**Task brief**
Exactly the lines from the one that contains "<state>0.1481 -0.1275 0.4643" through the end of the material below are to be output, the first and last included.

── Dataset content

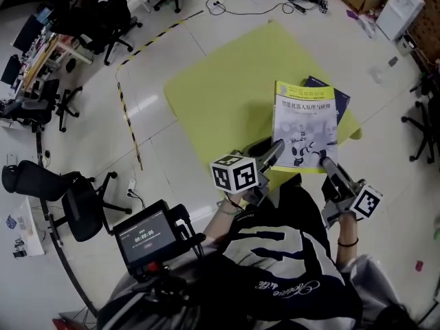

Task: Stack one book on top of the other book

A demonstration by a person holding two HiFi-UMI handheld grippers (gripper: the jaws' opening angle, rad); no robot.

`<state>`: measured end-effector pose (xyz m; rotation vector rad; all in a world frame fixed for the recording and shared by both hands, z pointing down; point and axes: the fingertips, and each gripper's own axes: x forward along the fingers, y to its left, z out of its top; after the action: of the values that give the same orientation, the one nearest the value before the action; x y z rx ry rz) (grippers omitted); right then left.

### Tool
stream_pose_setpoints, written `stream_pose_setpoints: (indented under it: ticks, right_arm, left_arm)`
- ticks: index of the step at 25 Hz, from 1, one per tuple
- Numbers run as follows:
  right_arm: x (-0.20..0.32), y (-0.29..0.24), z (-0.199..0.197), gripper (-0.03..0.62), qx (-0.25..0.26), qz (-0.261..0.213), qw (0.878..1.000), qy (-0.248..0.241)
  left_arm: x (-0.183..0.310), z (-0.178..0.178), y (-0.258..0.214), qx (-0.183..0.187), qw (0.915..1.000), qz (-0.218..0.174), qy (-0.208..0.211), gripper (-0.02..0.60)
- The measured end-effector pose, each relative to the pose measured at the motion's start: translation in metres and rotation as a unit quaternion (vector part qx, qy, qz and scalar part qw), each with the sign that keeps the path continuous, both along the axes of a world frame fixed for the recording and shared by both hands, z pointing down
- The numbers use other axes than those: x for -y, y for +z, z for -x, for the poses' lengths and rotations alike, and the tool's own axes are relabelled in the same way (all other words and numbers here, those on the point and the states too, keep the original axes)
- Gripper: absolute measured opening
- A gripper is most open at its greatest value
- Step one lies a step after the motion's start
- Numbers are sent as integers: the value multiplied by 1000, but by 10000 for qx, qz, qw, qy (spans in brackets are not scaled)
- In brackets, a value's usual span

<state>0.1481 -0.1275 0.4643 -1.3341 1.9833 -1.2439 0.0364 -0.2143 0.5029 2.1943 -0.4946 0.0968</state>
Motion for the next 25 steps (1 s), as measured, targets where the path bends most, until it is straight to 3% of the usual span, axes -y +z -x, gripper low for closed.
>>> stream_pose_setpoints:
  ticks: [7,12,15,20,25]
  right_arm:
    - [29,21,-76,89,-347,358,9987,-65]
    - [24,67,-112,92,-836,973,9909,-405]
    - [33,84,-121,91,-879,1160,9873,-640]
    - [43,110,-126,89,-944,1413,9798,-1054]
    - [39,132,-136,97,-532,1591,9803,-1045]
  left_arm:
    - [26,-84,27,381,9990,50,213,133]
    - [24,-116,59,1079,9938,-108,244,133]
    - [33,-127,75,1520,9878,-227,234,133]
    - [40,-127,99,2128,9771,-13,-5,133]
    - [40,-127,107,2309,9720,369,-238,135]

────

**Solution to the problem**
<state>0.1481 -0.1275 0.4643 -1.3341 1.9833 -1.2439 0.0364 -0.2143 0.5029 2.1943 -0.4946 0.0968</state>
Motion for the next 25 steps (1 s), as measured, targets where the path bends most, until it is straight to 3% of the usual span, axes -y +z -x, gripper low for closed.
>>> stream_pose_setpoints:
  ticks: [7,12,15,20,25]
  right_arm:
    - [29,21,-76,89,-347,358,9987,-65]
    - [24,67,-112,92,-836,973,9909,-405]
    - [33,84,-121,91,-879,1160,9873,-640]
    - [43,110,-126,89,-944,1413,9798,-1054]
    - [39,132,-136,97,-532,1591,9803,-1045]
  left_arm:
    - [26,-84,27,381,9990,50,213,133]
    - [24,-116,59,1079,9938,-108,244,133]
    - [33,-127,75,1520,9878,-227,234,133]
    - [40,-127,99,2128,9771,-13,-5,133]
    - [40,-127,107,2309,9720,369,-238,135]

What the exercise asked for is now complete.